In the third round of the Madrid Masters, more breathtaking rallies followed, with Nadal prevailing 7-6, 6-4 in almost 2½ hours. In both cases, incidentally, Nadal was crushed in his next match.
"If you look at the great matchups over the years, it's a contrast of styles,'' Cowan said. "For example, you have the elegance of Federer against the brute force of Nadal. You have a little bit of that in Murray-Nadal.''
Expect twists and turns when they meet next: The two battles produced a total of 17 breaks and 59 break chances.
Don't bank on it being another early-round encounter, either.
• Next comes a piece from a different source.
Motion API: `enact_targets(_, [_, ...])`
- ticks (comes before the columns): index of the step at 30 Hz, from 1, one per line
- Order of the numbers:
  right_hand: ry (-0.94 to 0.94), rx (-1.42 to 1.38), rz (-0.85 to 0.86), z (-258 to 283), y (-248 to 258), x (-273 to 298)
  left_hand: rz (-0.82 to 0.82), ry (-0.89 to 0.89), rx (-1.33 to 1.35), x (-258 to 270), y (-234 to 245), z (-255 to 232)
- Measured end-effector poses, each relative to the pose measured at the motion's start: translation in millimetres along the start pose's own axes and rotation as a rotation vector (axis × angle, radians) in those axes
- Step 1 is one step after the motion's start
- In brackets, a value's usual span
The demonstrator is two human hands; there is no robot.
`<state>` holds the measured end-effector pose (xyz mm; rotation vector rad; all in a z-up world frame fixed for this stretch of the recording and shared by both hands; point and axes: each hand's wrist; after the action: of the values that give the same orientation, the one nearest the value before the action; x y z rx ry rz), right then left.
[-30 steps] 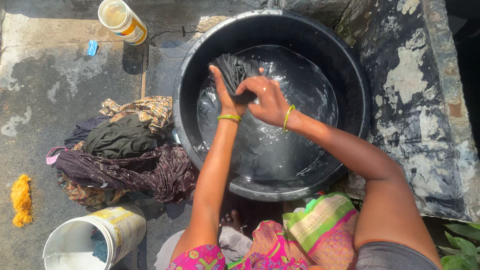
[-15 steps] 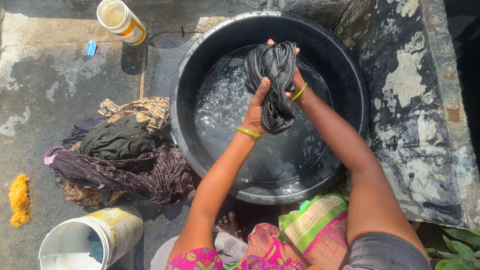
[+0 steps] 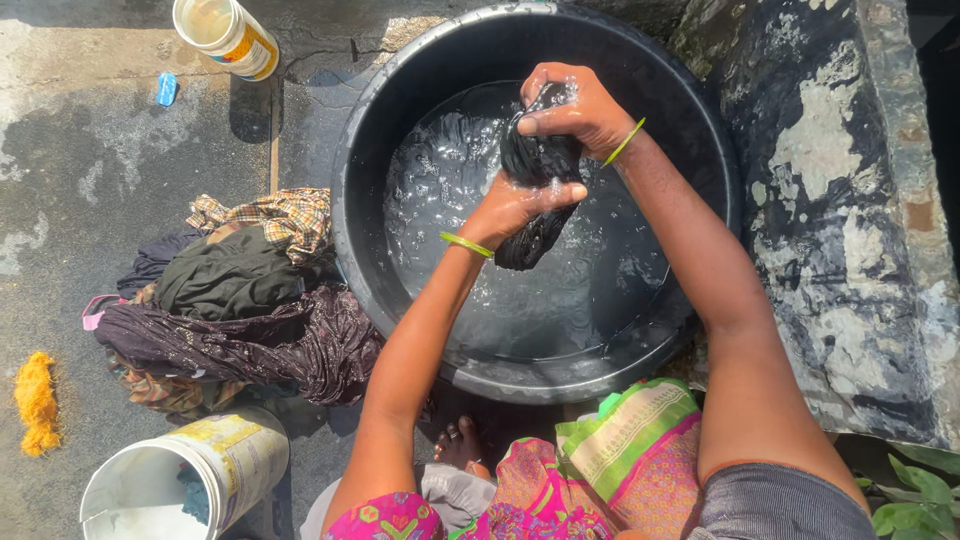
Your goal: The person washes several items of clothing by hand in a tub of soapy water, scrubbing and wringing out each piece individually.
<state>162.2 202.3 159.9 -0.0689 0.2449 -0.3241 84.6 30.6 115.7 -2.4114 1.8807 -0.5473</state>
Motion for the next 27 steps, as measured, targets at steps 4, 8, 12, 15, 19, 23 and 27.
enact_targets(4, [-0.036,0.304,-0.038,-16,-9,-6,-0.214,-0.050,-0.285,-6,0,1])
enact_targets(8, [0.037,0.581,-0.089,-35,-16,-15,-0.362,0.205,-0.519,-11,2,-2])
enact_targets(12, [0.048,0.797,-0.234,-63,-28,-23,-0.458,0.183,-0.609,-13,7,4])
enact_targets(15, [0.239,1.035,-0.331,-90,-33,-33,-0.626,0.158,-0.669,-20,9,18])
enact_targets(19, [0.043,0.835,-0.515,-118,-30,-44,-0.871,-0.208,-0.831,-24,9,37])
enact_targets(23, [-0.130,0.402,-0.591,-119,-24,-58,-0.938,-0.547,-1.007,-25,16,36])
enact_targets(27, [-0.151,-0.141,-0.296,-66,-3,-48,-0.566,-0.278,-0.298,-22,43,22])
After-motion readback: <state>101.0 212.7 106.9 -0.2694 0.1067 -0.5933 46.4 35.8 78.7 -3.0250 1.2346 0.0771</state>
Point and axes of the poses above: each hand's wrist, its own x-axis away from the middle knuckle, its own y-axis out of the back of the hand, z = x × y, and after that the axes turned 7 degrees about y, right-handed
In fact, if it hadn't been for Tsonga, Murray and Nadal would probably have met in the last four in Melbourne -- Tsonga began his improbable run with a four-set win over the Scot on day one.
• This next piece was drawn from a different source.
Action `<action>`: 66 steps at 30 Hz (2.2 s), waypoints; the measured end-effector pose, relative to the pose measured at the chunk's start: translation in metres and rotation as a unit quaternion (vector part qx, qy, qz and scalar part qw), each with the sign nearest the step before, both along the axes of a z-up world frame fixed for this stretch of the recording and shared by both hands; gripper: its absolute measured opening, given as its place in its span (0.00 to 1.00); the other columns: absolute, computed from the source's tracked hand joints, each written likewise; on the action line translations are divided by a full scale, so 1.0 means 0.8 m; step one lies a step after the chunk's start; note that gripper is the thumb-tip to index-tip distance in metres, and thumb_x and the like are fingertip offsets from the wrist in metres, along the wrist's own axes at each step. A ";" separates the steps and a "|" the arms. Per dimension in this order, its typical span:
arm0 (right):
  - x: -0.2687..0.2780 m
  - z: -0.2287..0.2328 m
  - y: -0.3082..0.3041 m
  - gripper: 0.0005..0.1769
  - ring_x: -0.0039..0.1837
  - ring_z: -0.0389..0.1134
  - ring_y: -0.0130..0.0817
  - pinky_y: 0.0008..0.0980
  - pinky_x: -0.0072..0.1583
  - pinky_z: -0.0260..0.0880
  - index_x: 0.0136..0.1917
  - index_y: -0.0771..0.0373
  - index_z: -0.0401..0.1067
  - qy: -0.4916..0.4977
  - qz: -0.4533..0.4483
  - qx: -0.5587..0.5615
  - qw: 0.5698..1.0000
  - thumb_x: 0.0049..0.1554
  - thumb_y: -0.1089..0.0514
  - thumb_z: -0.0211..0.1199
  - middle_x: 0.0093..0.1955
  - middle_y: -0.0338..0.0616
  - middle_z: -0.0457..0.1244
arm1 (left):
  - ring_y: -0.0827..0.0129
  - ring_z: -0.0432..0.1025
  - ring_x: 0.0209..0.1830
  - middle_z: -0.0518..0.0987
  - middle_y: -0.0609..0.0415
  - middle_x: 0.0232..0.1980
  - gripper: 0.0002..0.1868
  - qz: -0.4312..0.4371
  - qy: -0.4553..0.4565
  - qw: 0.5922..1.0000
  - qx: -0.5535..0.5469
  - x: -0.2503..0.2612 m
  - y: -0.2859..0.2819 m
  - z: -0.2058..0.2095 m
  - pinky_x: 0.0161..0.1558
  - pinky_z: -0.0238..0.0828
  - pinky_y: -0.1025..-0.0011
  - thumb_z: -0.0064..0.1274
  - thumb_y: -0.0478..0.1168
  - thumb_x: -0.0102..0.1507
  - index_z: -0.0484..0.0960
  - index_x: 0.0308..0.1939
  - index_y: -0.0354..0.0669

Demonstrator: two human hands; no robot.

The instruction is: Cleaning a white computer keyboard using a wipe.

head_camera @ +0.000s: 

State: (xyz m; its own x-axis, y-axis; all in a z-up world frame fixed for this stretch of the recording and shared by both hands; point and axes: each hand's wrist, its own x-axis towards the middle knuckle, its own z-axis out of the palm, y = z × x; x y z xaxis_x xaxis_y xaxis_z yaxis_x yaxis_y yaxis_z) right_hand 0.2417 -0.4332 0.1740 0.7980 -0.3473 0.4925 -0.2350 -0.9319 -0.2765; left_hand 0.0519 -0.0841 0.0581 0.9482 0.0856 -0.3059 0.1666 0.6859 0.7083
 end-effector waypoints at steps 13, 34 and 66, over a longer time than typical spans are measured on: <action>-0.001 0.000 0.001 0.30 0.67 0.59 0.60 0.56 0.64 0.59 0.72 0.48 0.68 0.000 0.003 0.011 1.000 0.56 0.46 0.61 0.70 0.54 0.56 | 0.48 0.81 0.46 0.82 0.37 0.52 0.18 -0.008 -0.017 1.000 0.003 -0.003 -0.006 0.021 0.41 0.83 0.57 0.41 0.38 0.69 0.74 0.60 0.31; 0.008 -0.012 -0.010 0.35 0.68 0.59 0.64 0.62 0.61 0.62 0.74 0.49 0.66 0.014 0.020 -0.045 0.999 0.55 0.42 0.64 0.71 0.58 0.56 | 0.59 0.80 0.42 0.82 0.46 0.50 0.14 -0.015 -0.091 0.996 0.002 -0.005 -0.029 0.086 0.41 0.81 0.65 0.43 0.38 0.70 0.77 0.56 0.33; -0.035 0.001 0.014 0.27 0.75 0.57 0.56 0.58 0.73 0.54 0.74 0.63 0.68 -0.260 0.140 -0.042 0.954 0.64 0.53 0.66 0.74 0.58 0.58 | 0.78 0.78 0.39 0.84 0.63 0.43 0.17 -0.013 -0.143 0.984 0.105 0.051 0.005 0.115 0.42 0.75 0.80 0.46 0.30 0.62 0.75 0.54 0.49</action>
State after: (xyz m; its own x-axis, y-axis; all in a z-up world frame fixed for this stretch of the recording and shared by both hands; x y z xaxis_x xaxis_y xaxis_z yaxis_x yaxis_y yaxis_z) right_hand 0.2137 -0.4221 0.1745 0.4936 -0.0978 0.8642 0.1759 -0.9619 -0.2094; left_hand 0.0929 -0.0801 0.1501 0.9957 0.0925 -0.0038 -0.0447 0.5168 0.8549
Monica Seles vs. (51) Lindsay Davenport
Head-to-head: 10-3 Davenport
This one obviously falls under the category "short term," since Davenport's status beyond 2008 is unknown and Seles probably won't be playing past then if she decides to come back at all this year.
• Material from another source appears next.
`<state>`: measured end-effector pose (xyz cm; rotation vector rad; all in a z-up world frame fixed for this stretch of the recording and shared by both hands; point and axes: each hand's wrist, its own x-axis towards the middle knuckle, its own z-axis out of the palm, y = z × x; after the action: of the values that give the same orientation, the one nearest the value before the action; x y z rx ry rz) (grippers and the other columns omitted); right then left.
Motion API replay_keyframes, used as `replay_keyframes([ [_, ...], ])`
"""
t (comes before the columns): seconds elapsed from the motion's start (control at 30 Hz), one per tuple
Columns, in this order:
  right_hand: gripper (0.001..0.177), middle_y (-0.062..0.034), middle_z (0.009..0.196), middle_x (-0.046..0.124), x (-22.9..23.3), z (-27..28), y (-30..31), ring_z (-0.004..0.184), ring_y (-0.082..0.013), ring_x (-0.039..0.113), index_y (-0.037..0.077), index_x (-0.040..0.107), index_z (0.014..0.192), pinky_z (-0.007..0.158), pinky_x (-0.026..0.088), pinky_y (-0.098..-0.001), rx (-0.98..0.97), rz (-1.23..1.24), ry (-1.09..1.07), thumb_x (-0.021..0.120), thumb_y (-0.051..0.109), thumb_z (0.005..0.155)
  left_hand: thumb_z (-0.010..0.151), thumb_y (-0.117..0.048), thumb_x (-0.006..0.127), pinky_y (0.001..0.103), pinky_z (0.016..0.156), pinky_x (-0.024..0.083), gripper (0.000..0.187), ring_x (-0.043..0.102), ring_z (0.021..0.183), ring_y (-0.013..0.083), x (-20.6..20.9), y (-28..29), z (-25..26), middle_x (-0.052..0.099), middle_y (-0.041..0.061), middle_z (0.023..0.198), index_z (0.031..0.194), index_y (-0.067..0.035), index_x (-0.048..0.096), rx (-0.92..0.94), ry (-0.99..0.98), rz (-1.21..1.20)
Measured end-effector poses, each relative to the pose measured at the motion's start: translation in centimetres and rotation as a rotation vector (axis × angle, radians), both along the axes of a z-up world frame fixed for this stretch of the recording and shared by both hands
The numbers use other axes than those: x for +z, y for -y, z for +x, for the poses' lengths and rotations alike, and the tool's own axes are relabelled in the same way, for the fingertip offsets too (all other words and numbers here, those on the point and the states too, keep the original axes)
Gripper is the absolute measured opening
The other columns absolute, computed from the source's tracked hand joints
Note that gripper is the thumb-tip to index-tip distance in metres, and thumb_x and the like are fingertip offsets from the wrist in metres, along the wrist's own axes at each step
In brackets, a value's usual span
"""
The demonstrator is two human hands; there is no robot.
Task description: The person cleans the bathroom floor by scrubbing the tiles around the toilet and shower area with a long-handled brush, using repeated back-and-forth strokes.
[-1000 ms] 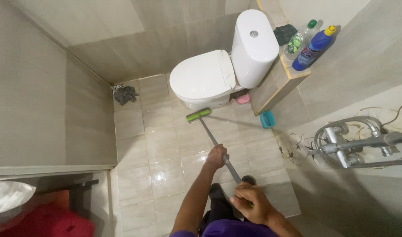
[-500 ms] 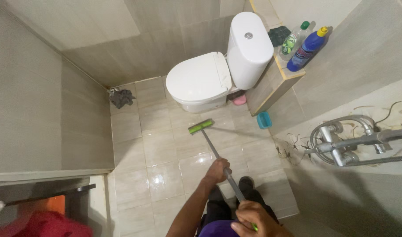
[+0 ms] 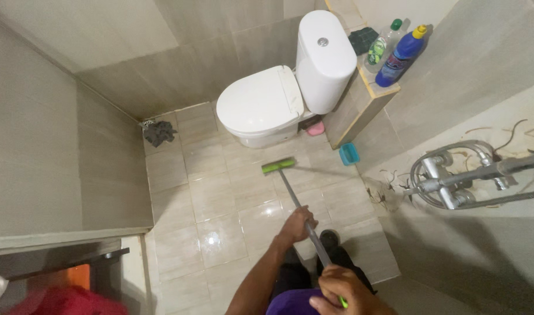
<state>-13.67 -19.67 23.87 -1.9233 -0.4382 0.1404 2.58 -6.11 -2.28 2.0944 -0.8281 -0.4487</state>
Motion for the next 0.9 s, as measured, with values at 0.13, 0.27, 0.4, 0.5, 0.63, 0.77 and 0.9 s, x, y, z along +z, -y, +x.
replay_keyframes([
  [0.13,0.048,-0.002,0.054,0.035,-5.3,-3.1,0.2,0.056,-0.0151,0.045,0.013,0.037,0.055,0.058,0.038,-0.0343,0.009,-0.036,-0.075,0.07,0.024,0.087,0.089,-0.016,0.071,0.049,0.096,0.051,0.025,0.063,0.098,0.0413,3.0,0.5,-2.1,0.065,0.021,0.086,0.072,-0.001,0.063,-0.029,0.085,-0.07],
  [0.27,0.041,0.0009,0.06,0.041,-4.5,-1.3,1.2,0.059,-0.0137,0.047,0.014,0.039,0.062,0.071,0.046,-0.0348,0.09,0.092,0.019,0.068,0.027,0.088,0.088,-0.016,0.068,0.048,0.087,0.054,0.023,0.062,0.09,0.0381,1.8,1.2,-0.7,0.062,0.018,0.083,0.071,-0.002,0.065,0.006,0.03,-0.023],
  [0.4,0.044,-0.0047,0.058,0.037,-1.8,2.9,-0.3,0.058,-0.0209,0.04,0.007,0.037,0.06,0.058,0.035,-0.0379,-0.113,0.012,-0.048,0.072,0.019,0.084,0.089,-0.022,0.07,0.049,0.095,0.05,0.025,0.061,0.1,0.042,-2.2,2.0,4.2,0.065,0.022,0.091,0.075,-0.002,0.065,0.045,0.134,-0.031],
  [0.5,0.044,-0.0038,0.058,0.035,-2.0,5.8,-0.8,0.057,-0.0196,0.038,0.008,0.037,0.062,0.062,0.036,-0.037,-0.169,0.014,0.007,0.071,0.017,0.088,0.091,-0.025,0.071,0.05,0.099,0.047,0.029,0.06,0.104,0.0434,-2.5,2.1,7.2,0.065,0.023,0.095,0.077,-0.001,0.064,0.057,0.118,0.026],
  [0.63,0.048,-0.0012,0.055,0.037,-1.3,6.1,-0.1,0.054,-0.0176,0.037,0.01,0.036,0.06,0.063,0.038,-0.0365,-0.172,0.023,-0.043,0.073,0.024,0.087,0.091,-0.023,0.07,0.049,0.111,0.045,0.03,0.061,0.103,0.0433,-2.0,2.4,7.8,0.068,0.022,0.089,0.072,0.0,0.064,0.026,0.126,0.031],
  [0.77,0.045,0.0011,0.063,0.037,0.4,2.0,1.6,0.06,-0.0171,0.038,0.015,0.037,0.063,0.065,0.038,-0.0355,-0.109,0.097,-0.117,0.07,0.039,0.082,0.091,-0.02,0.07,0.048,0.112,0.044,0.023,0.062,0.104,0.0431,-1.6,2.5,2.8,0.068,0.022,0.088,0.079,-0.001,0.067,0.074,0.083,-0.048],
  [0.9,0.047,0.0041,0.065,0.039,0.7,-0.1,3.2,0.065,-0.0136,0.042,0.016,0.038,0.066,0.084,0.043,-0.039,0.056,0.211,-0.056,0.071,0.041,0.087,0.091,-0.018,0.069,0.048,0.118,0.041,0.019,0.064,0.103,0.0416,-0.7,2.1,-1.7,0.067,0.022,0.093,0.089,0.0,0.068,0.107,0.018,-0.121],
])
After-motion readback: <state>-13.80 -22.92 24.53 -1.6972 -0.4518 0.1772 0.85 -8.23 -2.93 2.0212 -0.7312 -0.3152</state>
Most fans, though, probably would agree that having both back at the same time would be a treat. Their playing each other would be a bonus.
The last time that happened was in 2003, when Davenport prevailed in the final of Tokyo's Pan Pacific Open.
"A lot of people would love to see Davenport-Seles,'' Smith said. "It would all add to a women's tour that has so much variety in it, and will generate so much interest.''
New mom Davenport, 31, has gone 19-2 and won three small tournaments after re-emerging on tour in September. Seles, who turned 34 in December, and her once-unique baseline game last graced the court at the 2003 French Open. Shortly after, the nine-time Grand Slam champion unofficially quit, thanks mainly to a foot injury.
"Seles hasn't really had a chance to say goodbye to the fans, and she has huge numbers of fans,'' Smith said. "It would be great for her to get out there, and I think she can and still be competitive.''
(1) Roger Federer vs. (89) Mario Ancic
Head-to-head: 4-1 Federer
Ancic is from the same city in Croatia as 2001 Wimbledon winner Goran Ivanisevic and has an eerily similar voice and almost the same physical stature and huge serve.
Ancic can play on grass, too, as evidenced by his two titles at a Wimbledon warm-up and his win over Federer at the All England Club in 2002 in their first match -- the last time Federer lost on grass -- plus a semifinal showing in southwest London two years later.
Like Gasquet, however, Ancic, whose 2007 campaign was all but wiped out by mono and a shoulder injury that abruptly ended his quest to make the top five, hasn't overcome Federer since, taking just one set in the process. Any chance of a match in Melbourne was wiped out when Ancic had to withdraw due to a stomach illness. (What else can happen to him?)
Assuming he fully recovers from the mono, Cowan thinks Ancic has to revert to his old game -- attacking more rather than lingering on the baseline -- if he has any chance of challenging Federer and claiming a major.
"He's one of those guys who gives 100 percent, but I actually feel he's further away from winning a Grand Slam now than he was two years ago, not because of the mono, but because of the way he plays,'' Cowan said. "I think he's staying back too much.''
Ravi Ubha is a frequent contributor to ESPN.com.